CDK-Mediator and FBXL19 cooperate in the induction of developmental genes by promoting regulatory interactions [Native ChIP-seq]

Appropriate developmental gene regulation relies on the capacity of gene promoters to integrate inputs from distal regulatory elements, yet how this is achieved remains poorly understood. In embryonic stem cells (ESCs), a subset of silent developmental gene promoters are primed for activation by FBXL19, a CpG island binding protein, through its capacity to recruit CDK-Mediator. How mechanistically these proteins function together to prime genes for activation during differentiation is unknown. Here we discover that in mouse ESCs FBXL19 and CDK-Mediator support long-range interactions between silent gene promoters that rely on FBXL19 for their induction during differentiation and gene regulatory elements. During gene induction, these distal regulatory elements behave in an atypical manner, in that the majority do not acquire histone H3 lysine 27 acetylation and no longer interact with their target gene promoter following gene activation. Despite these atypical features, we demonstrate by targeted deletions that these distal elements are required for appropriate gene induction during differentiation. Together these discoveries demonstrate that CpG-island associated gene promoters can prime genes for activation by communicating with atypical distal gene regulatory elements to achieve appropriate gene expression.

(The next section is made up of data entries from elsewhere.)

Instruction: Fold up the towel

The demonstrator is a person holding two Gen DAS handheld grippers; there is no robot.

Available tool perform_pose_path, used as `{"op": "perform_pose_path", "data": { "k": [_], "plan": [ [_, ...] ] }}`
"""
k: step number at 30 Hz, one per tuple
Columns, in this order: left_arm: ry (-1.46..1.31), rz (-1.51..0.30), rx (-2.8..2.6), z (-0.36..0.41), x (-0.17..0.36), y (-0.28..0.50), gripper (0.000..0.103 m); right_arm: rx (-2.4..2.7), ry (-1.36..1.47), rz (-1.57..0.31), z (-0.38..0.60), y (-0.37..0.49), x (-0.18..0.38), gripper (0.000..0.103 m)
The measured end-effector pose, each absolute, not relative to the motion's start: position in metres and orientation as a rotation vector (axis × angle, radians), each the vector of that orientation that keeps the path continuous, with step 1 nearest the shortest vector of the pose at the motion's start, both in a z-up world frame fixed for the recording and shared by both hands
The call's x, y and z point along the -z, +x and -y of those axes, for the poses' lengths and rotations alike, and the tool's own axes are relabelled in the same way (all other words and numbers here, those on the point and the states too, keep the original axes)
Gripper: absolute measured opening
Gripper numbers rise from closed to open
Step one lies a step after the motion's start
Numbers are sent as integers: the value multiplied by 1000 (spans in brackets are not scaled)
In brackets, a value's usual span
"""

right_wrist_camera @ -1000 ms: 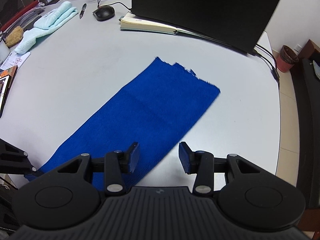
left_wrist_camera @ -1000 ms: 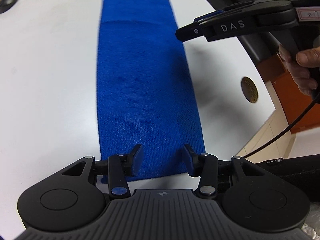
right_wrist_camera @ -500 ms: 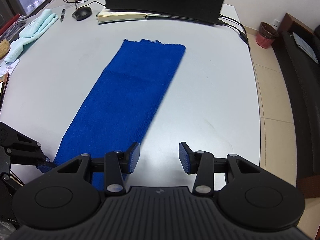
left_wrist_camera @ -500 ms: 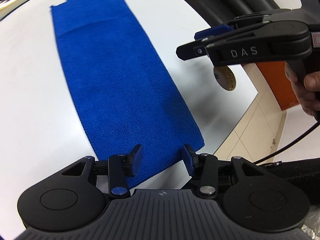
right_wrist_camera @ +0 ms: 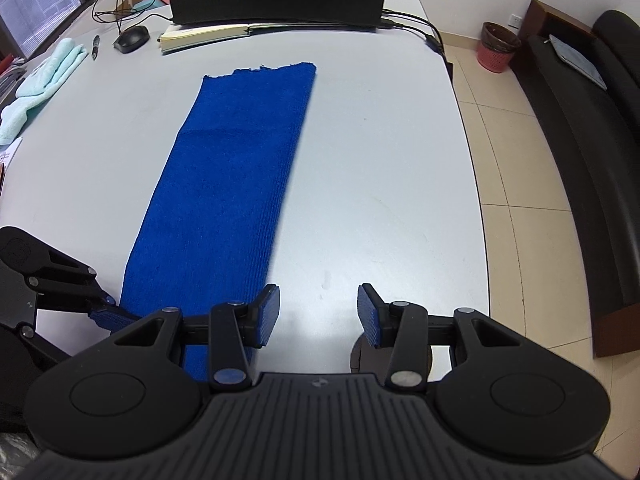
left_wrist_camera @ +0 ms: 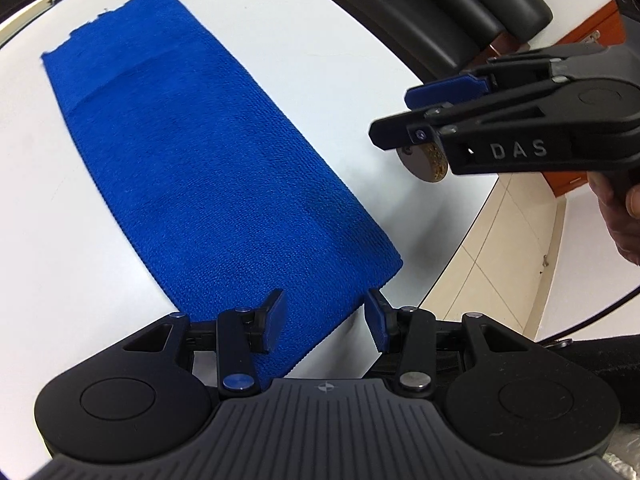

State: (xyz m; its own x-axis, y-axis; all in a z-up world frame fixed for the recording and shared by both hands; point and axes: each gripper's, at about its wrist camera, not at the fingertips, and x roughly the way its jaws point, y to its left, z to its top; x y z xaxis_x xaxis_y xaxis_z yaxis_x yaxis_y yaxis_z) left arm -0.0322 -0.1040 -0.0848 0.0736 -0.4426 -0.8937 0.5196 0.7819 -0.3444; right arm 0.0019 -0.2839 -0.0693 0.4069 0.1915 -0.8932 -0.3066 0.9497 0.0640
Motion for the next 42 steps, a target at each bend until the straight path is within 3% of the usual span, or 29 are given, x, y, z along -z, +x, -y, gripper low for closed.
{"op": "perform_pose_path", "data": {
  "k": [24,27,28,30,33,42],
  "plan": [
    [131,-1227,598,70,69,-50,45,-399,-46,-1190,269,-40,88,44],
    [115,-1230,587,65,70,-54,35,-404,-43,-1199,266,-41,90,43],
    [97,-1238,585,62,72,-54,25,-403,-46,-1201,265,-41,90,43],
    [75,-1256,573,57,75,-54,16,-395,-64,-1205,263,-43,92,41],
    [44,-1283,556,52,79,-54,15,-394,-59,-1212,262,-44,94,33],
    [16,-1304,581,54,84,-55,18,-400,-75,-1228,258,-48,99,31]
  ]
}}
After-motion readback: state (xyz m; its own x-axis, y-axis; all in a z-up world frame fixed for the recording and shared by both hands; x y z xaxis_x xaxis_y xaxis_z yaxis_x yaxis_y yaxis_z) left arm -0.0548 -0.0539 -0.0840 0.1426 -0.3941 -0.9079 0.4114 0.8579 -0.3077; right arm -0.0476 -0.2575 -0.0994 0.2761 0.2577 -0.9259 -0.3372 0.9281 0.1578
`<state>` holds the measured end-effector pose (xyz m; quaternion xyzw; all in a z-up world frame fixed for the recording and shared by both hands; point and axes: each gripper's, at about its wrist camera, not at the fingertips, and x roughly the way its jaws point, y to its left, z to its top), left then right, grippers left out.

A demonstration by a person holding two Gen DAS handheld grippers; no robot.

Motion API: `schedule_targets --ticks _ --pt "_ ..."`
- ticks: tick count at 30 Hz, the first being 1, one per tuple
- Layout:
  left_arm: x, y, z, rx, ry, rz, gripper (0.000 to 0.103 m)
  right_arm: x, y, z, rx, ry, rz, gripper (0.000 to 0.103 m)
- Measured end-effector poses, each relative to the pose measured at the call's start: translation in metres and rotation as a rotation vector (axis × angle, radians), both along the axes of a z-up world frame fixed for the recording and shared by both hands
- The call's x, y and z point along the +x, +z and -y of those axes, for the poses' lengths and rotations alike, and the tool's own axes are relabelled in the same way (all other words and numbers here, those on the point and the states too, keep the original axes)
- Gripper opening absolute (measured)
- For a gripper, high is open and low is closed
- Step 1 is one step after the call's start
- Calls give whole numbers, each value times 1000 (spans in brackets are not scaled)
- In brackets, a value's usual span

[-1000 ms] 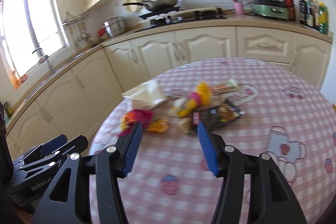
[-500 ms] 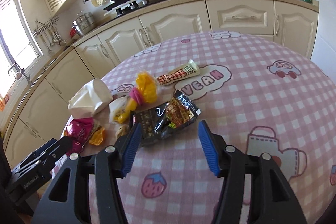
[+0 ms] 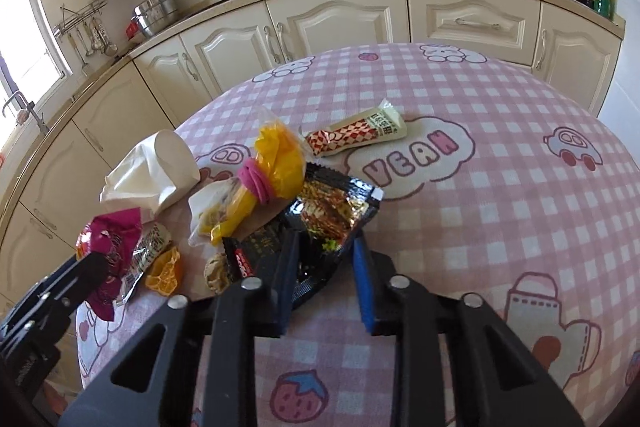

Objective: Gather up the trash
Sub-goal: 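Grasp the black snack bag with the right tool while the left tool grasps the pink-orange candy wrapper, then carry both items over the blue bucket and open both tools to drop them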

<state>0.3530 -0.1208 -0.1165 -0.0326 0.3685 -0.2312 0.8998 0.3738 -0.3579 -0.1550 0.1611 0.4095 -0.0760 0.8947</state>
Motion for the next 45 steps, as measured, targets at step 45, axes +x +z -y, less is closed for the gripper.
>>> schedule_targets --ticks 45 --pt "-64 12 -289 -34 548 17 32 -37 68 -342 -15 623 170 1"
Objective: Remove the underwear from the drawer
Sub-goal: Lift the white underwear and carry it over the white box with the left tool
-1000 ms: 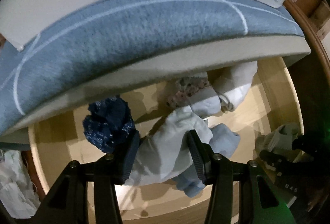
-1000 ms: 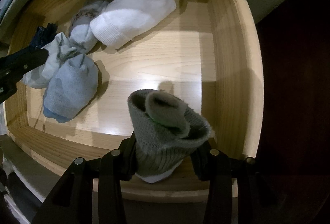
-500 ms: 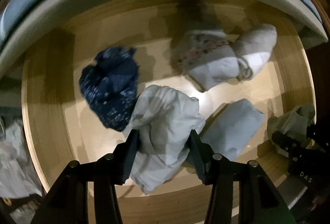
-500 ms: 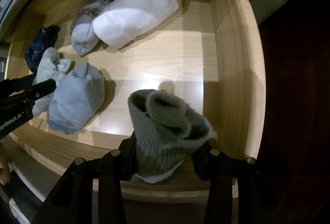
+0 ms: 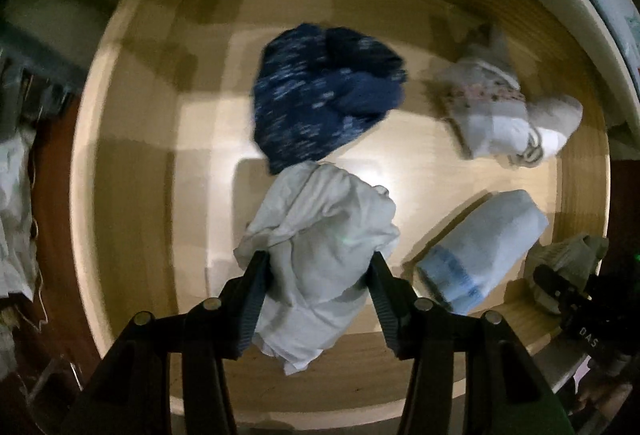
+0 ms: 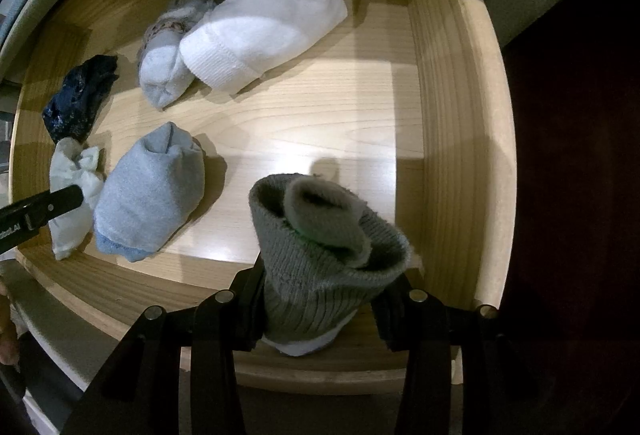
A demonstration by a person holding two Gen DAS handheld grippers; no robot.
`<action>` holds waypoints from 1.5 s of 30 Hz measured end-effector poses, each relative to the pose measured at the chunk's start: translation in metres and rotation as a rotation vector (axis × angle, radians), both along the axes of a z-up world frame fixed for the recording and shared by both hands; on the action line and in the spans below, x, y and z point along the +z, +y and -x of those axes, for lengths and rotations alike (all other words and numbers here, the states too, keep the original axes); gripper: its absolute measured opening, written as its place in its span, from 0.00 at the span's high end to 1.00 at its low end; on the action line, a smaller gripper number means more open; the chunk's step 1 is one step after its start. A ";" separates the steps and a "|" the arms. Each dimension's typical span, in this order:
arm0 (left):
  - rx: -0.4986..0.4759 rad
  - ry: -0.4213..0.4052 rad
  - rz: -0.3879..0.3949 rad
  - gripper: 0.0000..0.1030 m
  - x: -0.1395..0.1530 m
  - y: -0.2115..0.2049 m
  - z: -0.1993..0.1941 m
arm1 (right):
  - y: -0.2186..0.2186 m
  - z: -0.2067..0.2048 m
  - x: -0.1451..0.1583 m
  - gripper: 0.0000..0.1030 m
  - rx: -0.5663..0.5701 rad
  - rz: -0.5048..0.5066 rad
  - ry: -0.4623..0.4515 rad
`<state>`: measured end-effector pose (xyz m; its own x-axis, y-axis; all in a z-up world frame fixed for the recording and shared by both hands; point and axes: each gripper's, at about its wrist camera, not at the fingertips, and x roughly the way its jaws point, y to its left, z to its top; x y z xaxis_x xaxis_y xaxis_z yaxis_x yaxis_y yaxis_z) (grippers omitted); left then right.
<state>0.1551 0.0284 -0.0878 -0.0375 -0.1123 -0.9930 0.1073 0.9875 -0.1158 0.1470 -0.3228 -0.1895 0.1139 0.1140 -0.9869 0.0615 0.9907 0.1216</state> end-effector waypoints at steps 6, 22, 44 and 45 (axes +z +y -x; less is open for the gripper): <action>0.041 0.008 0.012 0.44 -0.003 0.027 0.016 | 0.001 0.000 0.001 0.59 0.000 -0.002 -0.001; -0.040 0.089 -0.062 0.36 -0.012 0.029 -0.003 | 0.001 0.000 0.003 0.59 0.003 0.000 0.000; -0.043 -0.005 -0.003 0.58 0.016 0.004 0.010 | 0.003 -0.001 0.001 0.59 0.008 0.005 0.004; -0.042 -0.011 0.001 0.58 0.020 0.005 0.011 | 0.004 -0.001 0.001 0.59 0.008 0.007 0.005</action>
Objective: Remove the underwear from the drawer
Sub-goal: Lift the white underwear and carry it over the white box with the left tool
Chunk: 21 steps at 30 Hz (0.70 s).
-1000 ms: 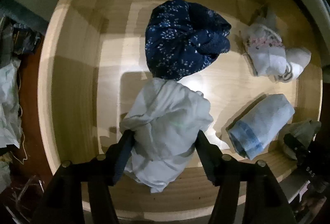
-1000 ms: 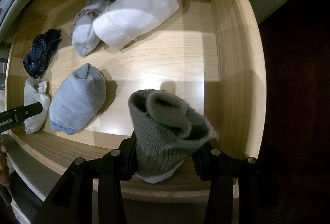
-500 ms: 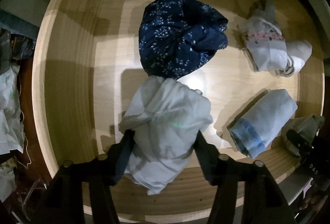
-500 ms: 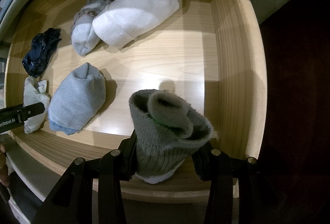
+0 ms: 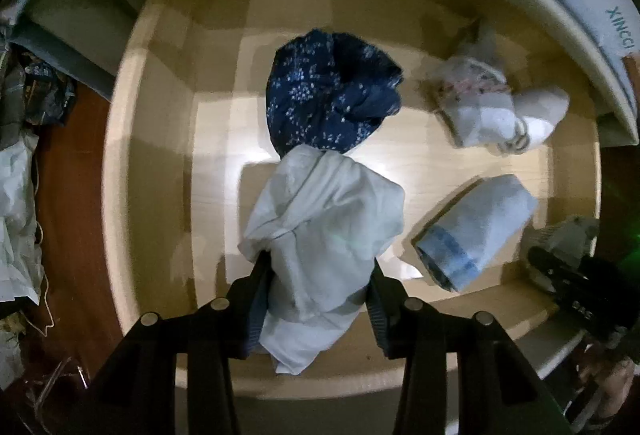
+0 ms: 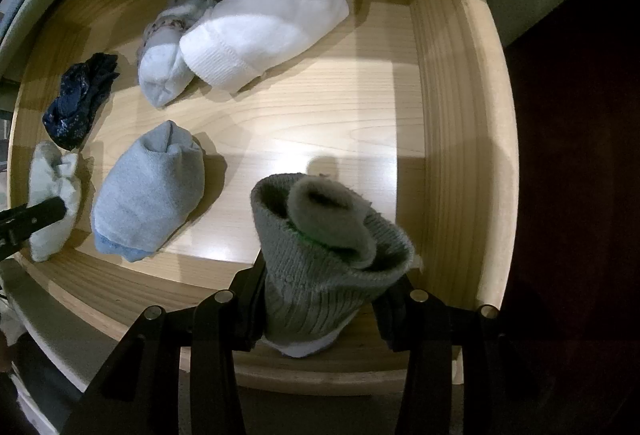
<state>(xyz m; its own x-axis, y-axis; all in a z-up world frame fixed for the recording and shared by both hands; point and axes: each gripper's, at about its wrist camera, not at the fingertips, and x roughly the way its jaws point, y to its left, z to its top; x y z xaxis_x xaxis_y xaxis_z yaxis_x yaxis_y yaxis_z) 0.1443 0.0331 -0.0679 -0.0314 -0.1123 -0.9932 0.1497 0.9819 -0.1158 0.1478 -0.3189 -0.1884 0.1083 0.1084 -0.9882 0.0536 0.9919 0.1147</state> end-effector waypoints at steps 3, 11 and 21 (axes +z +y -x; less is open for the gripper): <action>-0.008 -0.025 0.010 0.58 0.015 0.001 0.004 | 0.001 0.000 -0.001 0.59 0.002 0.004 0.003; -0.037 -0.092 0.036 0.58 0.064 0.006 0.015 | 0.001 0.000 -0.001 0.59 0.003 0.004 0.002; -0.084 -0.264 0.065 0.58 0.142 -0.002 0.030 | 0.001 0.000 -0.001 0.59 0.003 0.004 0.002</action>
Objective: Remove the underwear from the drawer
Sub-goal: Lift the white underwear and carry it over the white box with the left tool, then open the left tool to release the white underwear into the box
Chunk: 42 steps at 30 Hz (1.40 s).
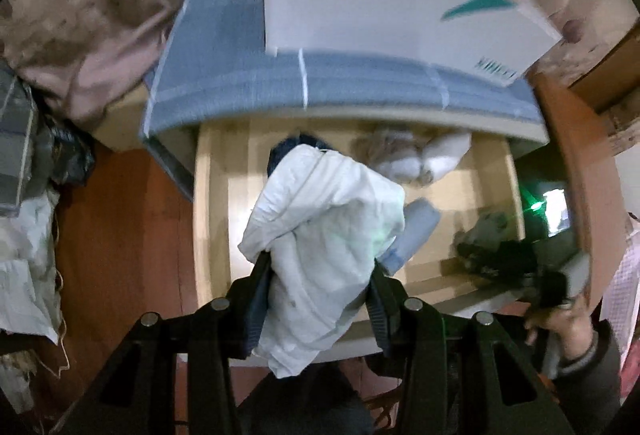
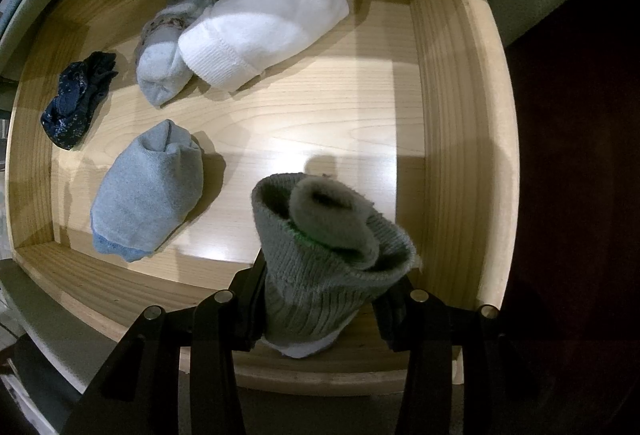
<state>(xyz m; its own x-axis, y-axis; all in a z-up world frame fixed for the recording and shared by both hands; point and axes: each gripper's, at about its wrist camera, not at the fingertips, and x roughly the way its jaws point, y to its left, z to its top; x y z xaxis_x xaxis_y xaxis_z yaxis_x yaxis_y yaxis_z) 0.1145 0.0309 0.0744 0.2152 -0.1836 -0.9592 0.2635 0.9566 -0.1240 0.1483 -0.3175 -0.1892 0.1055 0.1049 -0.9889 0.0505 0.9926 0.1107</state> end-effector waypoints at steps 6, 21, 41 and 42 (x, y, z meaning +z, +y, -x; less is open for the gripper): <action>-0.026 -0.160 0.015 0.58 0.062 -0.004 -0.008 | 0.001 0.000 0.000 0.59 -0.001 0.000 0.000; -0.005 -0.404 0.068 0.57 0.138 -0.046 -0.085 | 0.004 -0.001 0.001 0.59 0.003 0.004 0.001; -0.028 -0.383 -0.082 0.52 0.083 -0.091 -0.160 | -0.002 0.001 0.000 0.59 0.007 -0.019 -0.005; -0.025 -0.377 -0.084 0.51 0.081 -0.091 -0.160 | -0.002 0.001 0.000 0.59 0.007 -0.019 -0.005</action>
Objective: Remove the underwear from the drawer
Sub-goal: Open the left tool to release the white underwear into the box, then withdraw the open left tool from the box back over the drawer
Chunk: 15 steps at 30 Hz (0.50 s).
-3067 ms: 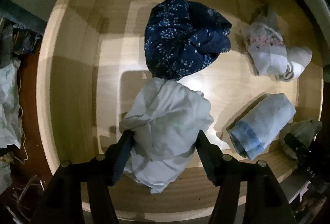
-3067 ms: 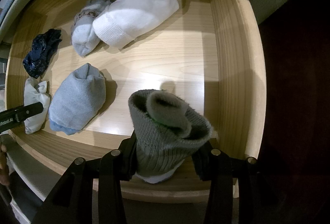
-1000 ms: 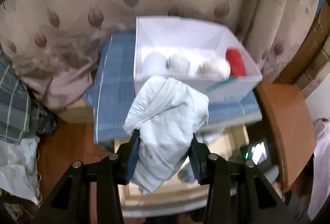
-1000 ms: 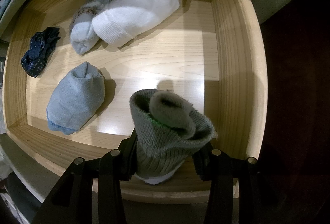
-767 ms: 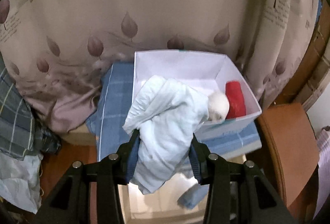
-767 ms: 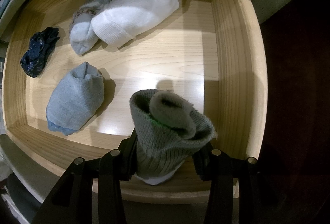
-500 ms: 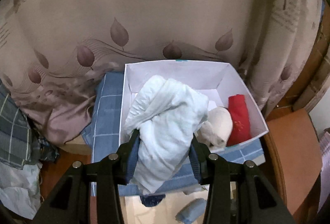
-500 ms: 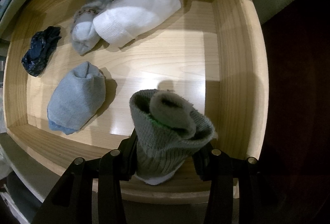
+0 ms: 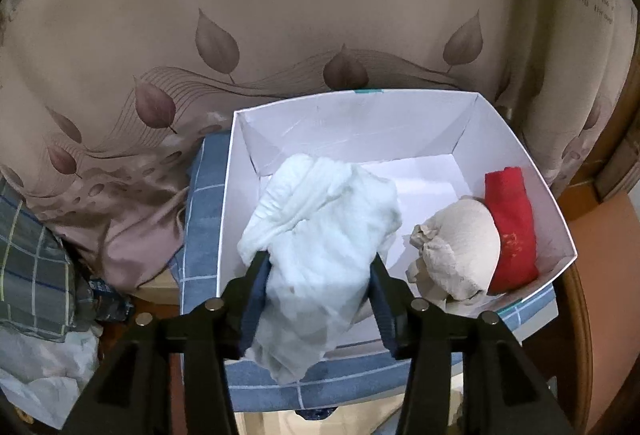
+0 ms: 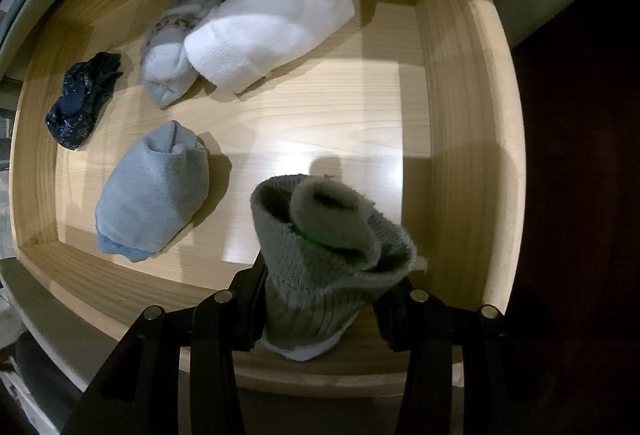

E14 mouse embryonic stem cells were profiled for H3K4me1 using native ChIP-seq before and after RA treatment

恰当的发育基因调控依赖于基因启动子整合远端调控元件输入信号的能力，但其具体实现机制至今仍不甚明晰。在胚胎干细胞（ESCs）中，一类沉默的发育基因启动子可通过FBXL19——一种CpG岛结合蛋白——招募CDK-Mediator的特性，被预激活以响应后续激活。目前学界尚未明确这些蛋白质在分化过程中协同预激活基因的具体分子机制。本研究在小鼠胚胎干细胞中发现，FBXL19与CDK-Mediator可介导一类在分化过程中依赖FBXL19完成诱导的沉默基因启动子，与其远端调控元件之间形成长距离相互作用。在基因诱导阶段，这类远端调控元件表现出非典型特征：绝大多数不会发生组蛋白H3赖氨酸27乙酰化（H3K27ac），且在基因激活后不再与其靶基因启动子发生相互作用。尽管存在这些非典型特性，我们通过靶向敲除实验证实，这类远端调控元件对于分化过程中正常的基因诱导不可或缺。综上，本研究表明，与CpG岛相关的基因启动子可通过与非典型远端调控元件进行通信，实现基因的预激活以达成恰当的基因表达模式。本研究采用天然染色质免疫共沉淀测序（native ChIP-seq）技术，对经视黄酸（RA）处理前后的E14小鼠胚胎干细胞的组蛋白H3赖氨酸4单甲基化（H3K4me1）进行了检测分析。